I winced. “Would a blow to the head really do this much damage to the skull?”

“Not one,” Raj said. “This was multiple hits. Someone was seriously pissed at this guy. Probably some rich country-club schmuck who cheated on his wife. They found him under a false front on the golf course.”

“What’s a false front?”

“It’s a slope on the green. But it angles the wrong way. If your ball lands on it, it rolls away from the hole, instead of toward it. They’re designed into the greens to make them more challenging.”

“Belle Green, you said?”

“Yup. The groundskeeper found the exposed grave and called the police early this morning. Whoever dug up the remains wanted them to be found. But that’s not even the weirdest part. Check this out.” Raj pulled on a pair of lab gloves and leaned over the bones. “Can you see this?” He pointed to a spot on the anterior side of one of the femurs.

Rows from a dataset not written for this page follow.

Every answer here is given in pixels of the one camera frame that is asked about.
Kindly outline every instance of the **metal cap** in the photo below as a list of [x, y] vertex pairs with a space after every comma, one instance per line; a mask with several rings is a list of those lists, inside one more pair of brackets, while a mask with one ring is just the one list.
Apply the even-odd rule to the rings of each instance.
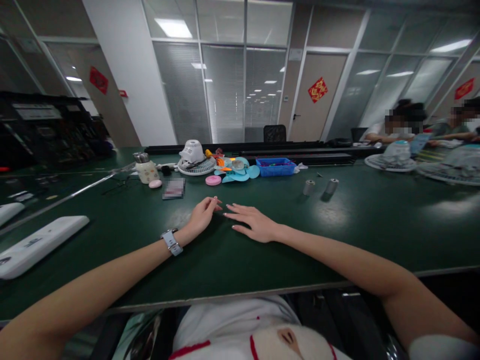
[[150, 157], [146, 152], [135, 152], [133, 154], [135, 161], [137, 163], [148, 163], [150, 161]]

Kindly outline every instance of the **white fan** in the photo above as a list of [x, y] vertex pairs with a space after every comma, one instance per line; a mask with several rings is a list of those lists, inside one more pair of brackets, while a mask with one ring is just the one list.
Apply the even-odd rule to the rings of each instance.
[[198, 140], [188, 140], [185, 147], [179, 152], [181, 159], [178, 162], [178, 171], [185, 175], [199, 176], [211, 173], [217, 160], [207, 158]]
[[451, 184], [480, 186], [480, 145], [457, 147], [442, 162], [421, 163], [416, 171]]
[[410, 144], [403, 140], [392, 142], [383, 154], [365, 158], [365, 164], [394, 173], [408, 173], [417, 167], [417, 163], [410, 158]]

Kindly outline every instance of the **white thermos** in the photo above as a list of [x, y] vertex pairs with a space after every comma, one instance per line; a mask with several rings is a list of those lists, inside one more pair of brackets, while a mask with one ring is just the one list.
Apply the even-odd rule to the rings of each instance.
[[143, 184], [149, 184], [153, 180], [159, 179], [159, 172], [146, 152], [136, 152], [133, 157], [136, 161], [135, 169], [138, 171], [138, 177]]

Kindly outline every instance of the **white pillar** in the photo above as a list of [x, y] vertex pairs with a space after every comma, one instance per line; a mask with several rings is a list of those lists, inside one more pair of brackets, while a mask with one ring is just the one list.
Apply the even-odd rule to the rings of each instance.
[[141, 0], [83, 0], [142, 146], [176, 145]]

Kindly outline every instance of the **blue plastic basket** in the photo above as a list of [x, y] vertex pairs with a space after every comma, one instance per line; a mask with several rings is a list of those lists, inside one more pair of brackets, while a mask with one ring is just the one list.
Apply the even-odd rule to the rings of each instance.
[[264, 178], [293, 175], [295, 166], [297, 166], [285, 157], [256, 159], [256, 165], [260, 168], [260, 175]]

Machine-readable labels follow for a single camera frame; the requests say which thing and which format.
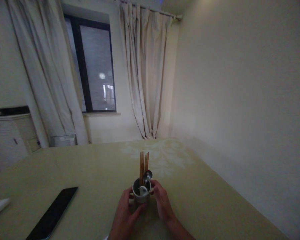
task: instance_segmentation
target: chopsticks
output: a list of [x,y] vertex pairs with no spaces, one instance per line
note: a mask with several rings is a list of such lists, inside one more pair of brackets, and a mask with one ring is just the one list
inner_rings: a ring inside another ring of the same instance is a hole
[[140,152],[140,172],[139,172],[139,186],[143,186],[143,175],[149,169],[149,152],[146,153],[145,162],[144,162],[144,155],[143,151]]

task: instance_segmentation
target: black phone
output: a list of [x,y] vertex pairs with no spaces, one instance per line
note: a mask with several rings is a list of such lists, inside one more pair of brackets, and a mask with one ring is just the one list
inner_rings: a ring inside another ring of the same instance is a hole
[[48,239],[67,209],[78,187],[63,189],[26,240]]

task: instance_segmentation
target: white cabinet
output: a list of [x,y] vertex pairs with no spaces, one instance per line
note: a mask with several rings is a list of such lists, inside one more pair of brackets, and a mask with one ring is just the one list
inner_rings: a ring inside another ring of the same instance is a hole
[[0,171],[40,148],[30,114],[0,117]]

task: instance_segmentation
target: table
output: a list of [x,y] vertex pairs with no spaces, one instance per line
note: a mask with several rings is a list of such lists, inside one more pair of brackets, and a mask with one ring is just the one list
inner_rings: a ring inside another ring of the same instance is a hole
[[[153,179],[197,239],[287,239],[218,174],[177,139],[153,139],[39,150],[0,172],[0,239],[26,239],[63,188],[78,186],[51,239],[103,239],[122,191],[139,177],[139,152],[149,152]],[[135,226],[132,239],[170,239],[156,203]]]

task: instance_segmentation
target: tablecloth floral pattern
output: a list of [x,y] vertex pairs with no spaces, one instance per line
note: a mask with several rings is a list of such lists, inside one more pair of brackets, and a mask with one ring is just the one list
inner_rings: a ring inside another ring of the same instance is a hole
[[161,178],[172,176],[176,168],[185,169],[187,165],[194,164],[184,144],[175,138],[125,142],[120,149],[131,159],[139,159],[140,150],[149,152],[149,169]]

I squatted until I was eye level with the lightly colored scratches in it. “What are those? Scavenger marks?” I asked, remembering my conversation with Doc Benoit in the Bone Locker.

“Get closer,” Raj nudged with an excited grin.

The scratches were numbers.

90179257433275. A fourteen-digit number had been lightly etched in the victim’s bone. “What does it mean?”

Raj snapped off his gloves. “That’s what detectives are trying to figure out. It’s too long to be a social security number or a phone number. Their best guess is that it’s some form of tracking or serial number. But a number this long might take some time to crack.”

“It looks fresh.” The bones were covered in dirt, but there was no dirt inside the grooves where the cuts were made. It seemed reasonable to assume those numbers were carved after the body was exhumed. “Why would someone do that?”

“Clearly, whoever dug up the body wanted to leave some kind of message.”

“Then why not just come out and say what they wanted to say? Why write it in code?”

Raj thought about that for a minute. He dumped his gloves in the biohazard bin with a nostalgic smile. “When I was a kid, my older brother and I used to leave each other secret messages. We had this whole encrypted system for communicating. The beautiful part was that we could leave the messages anywhere—right out in the open, so they were easy to find. And no matter where we left them, my parents could never figure out what they said. My guess is, someone wanted to make sure the message was found, but the message wasn’t intended for just anyone to read. It was intended for someone specific. Which makes this whole case even more incredible.”